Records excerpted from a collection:
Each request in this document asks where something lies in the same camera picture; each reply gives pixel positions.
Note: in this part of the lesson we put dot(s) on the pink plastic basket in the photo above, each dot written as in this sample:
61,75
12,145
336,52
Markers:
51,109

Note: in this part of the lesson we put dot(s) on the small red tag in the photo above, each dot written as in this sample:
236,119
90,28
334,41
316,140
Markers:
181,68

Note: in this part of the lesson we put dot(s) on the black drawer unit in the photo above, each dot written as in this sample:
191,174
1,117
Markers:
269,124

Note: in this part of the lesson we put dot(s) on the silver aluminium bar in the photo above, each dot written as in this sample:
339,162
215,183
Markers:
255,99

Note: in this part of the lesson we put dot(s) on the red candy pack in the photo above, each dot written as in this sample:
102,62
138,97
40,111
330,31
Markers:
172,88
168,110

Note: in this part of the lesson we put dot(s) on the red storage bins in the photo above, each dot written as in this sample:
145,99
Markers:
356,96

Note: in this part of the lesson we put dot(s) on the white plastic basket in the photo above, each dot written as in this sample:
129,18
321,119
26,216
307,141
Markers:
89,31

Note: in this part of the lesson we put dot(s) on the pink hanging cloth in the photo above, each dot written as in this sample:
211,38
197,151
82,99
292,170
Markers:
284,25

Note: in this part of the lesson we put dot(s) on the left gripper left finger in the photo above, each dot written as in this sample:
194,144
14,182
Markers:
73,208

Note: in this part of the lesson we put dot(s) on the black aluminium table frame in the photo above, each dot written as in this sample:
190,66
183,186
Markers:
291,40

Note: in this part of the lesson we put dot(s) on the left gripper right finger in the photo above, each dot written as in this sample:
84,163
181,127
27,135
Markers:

• [WHAT YOU WILL DO]:
Repeat every line of the data verbatim.

• [TASK SOLUTION]:
Each request in this document asks where something lies in the same camera picture; each reply gives pixel positions.
Note: in this part of the lesson we put dot(s) on the pink plastic basket in the photo above, each dot written as in this sample:
61,75
12,145
336,52
Markers:
51,109

Note: in this part of the lesson we put dot(s) on the small red tag in the photo above, each dot written as in this sample:
236,119
90,28
334,41
316,140
Markers:
181,68

Note: in this part of the lesson we put dot(s) on the black drawer unit in the photo above, each dot written as in this sample:
191,174
1,117
Markers:
269,124

Note: in this part of the lesson we put dot(s) on the silver aluminium bar in the photo above, each dot written as in this sample:
339,162
215,183
Markers:
255,99

Note: in this part of the lesson we put dot(s) on the red candy pack in the photo above, each dot written as in this sample:
102,62
138,97
40,111
330,31
Markers:
172,88
168,110

Note: in this part of the lesson we put dot(s) on the red storage bins in the photo above, each dot written as in this sample:
145,99
Markers:
356,96

Note: in this part of the lesson we put dot(s) on the white plastic basket in the photo above, each dot written as in this sample:
129,18
321,119
26,216
307,141
Markers:
89,31

Note: in this part of the lesson we put dot(s) on the pink hanging cloth in the photo above, each dot written as in this sample:
211,38
197,151
82,99
292,170
Markers:
284,25

Note: in this part of the lesson we put dot(s) on the left gripper left finger in the photo above, each dot written as in this sample:
194,144
14,182
Markers:
73,208

Note: in this part of the lesson we put dot(s) on the black aluminium table frame in the photo above, each dot written as in this sample:
190,66
183,186
Markers:
291,40

Note: in this part of the lesson we put dot(s) on the left gripper right finger in the photo above, each dot written as in this sample:
84,163
181,127
27,135
Markers:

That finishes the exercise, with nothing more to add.